An exact restatement of the entire listing is needed, excluding all images.
______
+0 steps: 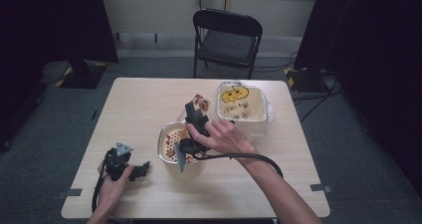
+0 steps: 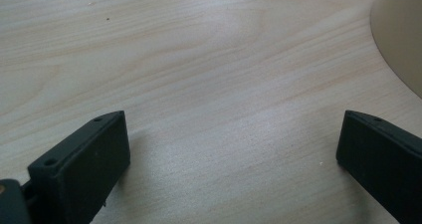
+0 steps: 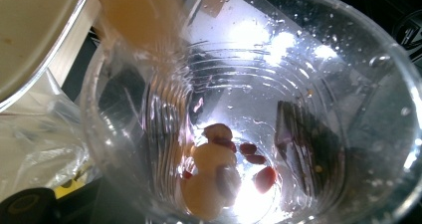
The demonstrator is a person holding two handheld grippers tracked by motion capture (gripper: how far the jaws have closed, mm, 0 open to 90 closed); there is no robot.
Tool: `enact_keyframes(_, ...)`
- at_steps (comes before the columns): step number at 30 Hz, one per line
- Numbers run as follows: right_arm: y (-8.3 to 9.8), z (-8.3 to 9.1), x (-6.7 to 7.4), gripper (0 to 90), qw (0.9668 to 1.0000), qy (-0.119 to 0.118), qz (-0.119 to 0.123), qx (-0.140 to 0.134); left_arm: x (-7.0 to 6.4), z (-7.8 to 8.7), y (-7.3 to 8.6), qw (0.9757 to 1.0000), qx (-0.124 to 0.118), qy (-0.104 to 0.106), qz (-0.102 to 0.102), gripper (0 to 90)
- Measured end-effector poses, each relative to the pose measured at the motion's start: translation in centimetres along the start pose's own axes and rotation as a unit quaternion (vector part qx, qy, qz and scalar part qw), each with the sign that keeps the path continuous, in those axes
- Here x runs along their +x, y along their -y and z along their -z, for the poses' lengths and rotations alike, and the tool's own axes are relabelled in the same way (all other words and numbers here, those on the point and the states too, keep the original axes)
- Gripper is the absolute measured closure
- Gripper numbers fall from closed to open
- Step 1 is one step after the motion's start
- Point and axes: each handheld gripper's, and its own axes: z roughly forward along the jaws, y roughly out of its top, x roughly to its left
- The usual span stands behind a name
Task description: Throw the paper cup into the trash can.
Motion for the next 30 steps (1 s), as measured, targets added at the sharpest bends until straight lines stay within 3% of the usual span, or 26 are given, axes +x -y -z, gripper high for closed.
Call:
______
§ Result below:
+0 steps: 
+0 steps: 
+0 steps: 
The demonstrator is a person holding two handheld grippers tracked by motion capture (gripper: how far the jaws have closed, mm, 0 open to 90 closed); there is no robot.
Tool: `enact_keyframes(_, ...)`
- at_steps (comes before the columns): step number at 30 Hz, one per line
- Numbers run as follows: right_arm: y (-8.3 to 9.8), z (-8.3 to 9.1), x (-6.7 to 7.4), gripper (0 to 90), qw (0.9668 to 1.0000), qy (-0.119 to 0.118), qz (-0.119 to 0.123), qx (-0.140 to 0.134); left_arm: x (-7.0 to 6.4), z (-7.8 to 8.7), y (-7.3 to 8.6), qw (0.9757 to 1.0000), qx (-0.124 to 0.118), qy (-0.104 to 0.106), qz (-0.102 to 0.102), gripper (0 to 90)
- Measured end-effector poses, each relative to the pose measured at the motion's start: translation in centimetres along the start pose's own axes and rotation as a unit quaternion (vector part qx, qy, qz and scalar part qw), each with the sign that keeps the path continuous, in those axes
- Here x runs along their +x, y along their -y and z along their -z, for the poses' lengths and rotations alike, and the tool's own axes are relabelled in the same way (all other words and numbers here, those on the point and the states too, keep the original axes)
- Gripper is the absolute measured closure
- Gripper numbers fall from closed to open
- Step 1 is one step after the motion's start
- Point and axes: each handheld gripper's, and its own axes: z roughly forward along the jaws, y roughly out of its top, x roughly to its left
- The usual span stands behind a name
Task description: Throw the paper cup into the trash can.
Motion for the next 30 steps (1 s), as measured, targets added at the sharpest bends until straight lines stay within 3% of the usual span, or 26 are given, axes +x -y -z, gripper high for closed.
Call:

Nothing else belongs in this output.